■ Task prompt ■
Your answer must be every line of the data below that holds the string "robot", copied exactly.

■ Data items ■

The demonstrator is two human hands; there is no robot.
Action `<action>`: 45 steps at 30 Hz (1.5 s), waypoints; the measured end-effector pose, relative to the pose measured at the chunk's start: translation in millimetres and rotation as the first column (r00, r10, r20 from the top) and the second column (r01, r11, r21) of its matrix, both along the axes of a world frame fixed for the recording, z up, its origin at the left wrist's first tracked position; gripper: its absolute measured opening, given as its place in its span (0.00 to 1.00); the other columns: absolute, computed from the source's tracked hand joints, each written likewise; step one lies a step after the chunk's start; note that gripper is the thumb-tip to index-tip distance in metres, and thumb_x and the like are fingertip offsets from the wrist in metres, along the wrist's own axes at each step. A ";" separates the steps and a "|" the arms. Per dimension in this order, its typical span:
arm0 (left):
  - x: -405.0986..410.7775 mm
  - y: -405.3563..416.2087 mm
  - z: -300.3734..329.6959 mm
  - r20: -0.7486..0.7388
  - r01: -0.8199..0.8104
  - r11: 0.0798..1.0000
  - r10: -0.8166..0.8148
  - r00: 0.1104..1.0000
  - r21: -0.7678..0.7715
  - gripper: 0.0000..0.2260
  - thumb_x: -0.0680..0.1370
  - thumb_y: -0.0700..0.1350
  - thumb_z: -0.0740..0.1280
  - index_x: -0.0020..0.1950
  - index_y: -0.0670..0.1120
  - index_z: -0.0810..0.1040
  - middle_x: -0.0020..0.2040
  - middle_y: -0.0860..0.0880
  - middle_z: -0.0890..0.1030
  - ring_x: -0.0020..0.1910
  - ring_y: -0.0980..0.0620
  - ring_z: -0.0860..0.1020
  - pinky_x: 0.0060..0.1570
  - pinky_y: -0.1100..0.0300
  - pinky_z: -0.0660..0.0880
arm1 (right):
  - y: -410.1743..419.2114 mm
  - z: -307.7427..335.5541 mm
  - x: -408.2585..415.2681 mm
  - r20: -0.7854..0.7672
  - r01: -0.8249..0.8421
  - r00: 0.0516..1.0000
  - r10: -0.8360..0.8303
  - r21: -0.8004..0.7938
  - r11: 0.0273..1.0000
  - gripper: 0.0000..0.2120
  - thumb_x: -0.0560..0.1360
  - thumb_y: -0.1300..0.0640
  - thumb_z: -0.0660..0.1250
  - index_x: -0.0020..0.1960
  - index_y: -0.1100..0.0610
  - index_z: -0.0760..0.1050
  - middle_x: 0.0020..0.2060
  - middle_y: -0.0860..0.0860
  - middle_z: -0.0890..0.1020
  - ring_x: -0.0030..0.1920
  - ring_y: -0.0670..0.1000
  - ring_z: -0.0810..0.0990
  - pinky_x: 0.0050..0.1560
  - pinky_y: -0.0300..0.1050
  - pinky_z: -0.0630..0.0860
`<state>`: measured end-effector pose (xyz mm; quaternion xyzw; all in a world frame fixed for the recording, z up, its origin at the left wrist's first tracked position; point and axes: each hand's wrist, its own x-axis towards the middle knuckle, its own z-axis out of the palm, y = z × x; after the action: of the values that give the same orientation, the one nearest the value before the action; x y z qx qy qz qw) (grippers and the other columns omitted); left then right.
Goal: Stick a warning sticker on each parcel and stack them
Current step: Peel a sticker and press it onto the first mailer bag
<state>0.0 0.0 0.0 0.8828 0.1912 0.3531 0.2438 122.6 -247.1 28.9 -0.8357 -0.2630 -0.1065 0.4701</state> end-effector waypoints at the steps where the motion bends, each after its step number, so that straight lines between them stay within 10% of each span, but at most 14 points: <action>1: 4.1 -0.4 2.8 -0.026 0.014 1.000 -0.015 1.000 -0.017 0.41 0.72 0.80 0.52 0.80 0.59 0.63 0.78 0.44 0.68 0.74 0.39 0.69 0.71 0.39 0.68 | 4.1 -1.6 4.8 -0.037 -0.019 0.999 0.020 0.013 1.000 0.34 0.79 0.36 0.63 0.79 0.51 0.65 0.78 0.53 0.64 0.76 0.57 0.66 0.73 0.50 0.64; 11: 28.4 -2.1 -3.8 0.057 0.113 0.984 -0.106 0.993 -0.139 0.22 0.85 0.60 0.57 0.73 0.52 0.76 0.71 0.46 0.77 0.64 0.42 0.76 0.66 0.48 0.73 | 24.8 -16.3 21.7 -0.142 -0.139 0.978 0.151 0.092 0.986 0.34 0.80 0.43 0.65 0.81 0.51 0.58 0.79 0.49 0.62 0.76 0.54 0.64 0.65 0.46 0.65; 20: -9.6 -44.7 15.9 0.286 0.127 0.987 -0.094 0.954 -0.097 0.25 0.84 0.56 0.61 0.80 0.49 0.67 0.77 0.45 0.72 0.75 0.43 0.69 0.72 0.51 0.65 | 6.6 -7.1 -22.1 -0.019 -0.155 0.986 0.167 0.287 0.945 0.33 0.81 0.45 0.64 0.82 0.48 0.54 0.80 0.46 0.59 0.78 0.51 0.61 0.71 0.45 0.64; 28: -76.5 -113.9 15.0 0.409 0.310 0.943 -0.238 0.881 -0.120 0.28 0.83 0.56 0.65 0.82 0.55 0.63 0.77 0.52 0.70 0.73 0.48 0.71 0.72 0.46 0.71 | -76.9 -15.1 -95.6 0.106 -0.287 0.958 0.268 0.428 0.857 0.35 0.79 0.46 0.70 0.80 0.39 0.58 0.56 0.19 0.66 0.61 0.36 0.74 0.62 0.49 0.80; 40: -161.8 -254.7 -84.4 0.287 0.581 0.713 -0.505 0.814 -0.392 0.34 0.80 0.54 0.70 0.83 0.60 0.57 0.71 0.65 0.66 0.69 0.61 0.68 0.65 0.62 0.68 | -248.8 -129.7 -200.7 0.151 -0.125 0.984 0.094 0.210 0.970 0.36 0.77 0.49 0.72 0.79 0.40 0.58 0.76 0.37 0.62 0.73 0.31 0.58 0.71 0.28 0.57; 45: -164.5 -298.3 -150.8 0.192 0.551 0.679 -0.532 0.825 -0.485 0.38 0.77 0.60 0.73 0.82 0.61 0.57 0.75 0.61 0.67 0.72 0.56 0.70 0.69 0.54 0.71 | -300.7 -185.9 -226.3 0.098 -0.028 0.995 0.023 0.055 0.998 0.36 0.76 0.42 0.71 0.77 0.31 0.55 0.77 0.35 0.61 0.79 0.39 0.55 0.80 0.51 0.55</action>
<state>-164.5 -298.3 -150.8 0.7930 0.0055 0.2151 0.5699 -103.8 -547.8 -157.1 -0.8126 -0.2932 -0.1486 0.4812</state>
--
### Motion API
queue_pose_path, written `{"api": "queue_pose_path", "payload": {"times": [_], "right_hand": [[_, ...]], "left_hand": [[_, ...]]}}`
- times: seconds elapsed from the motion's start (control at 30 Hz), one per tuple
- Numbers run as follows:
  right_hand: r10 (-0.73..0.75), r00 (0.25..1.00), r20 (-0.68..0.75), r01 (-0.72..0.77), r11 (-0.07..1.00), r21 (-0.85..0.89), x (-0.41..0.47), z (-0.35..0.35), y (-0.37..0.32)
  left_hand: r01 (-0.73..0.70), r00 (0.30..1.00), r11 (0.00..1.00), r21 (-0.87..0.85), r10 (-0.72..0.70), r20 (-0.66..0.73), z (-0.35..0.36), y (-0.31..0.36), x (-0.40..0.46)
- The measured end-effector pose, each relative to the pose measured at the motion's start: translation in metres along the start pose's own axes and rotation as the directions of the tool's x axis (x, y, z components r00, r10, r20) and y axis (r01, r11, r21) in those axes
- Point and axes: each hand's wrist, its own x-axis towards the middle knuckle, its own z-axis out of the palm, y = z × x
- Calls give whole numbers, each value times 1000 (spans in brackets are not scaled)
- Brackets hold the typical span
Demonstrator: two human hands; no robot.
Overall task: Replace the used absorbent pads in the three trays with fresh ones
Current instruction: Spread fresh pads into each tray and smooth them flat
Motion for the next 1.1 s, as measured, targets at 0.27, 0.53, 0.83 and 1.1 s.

■ Completed exercise ■
The demonstrator is two human hands; there is no robot.
Demonstrator: two human hands; no robot.

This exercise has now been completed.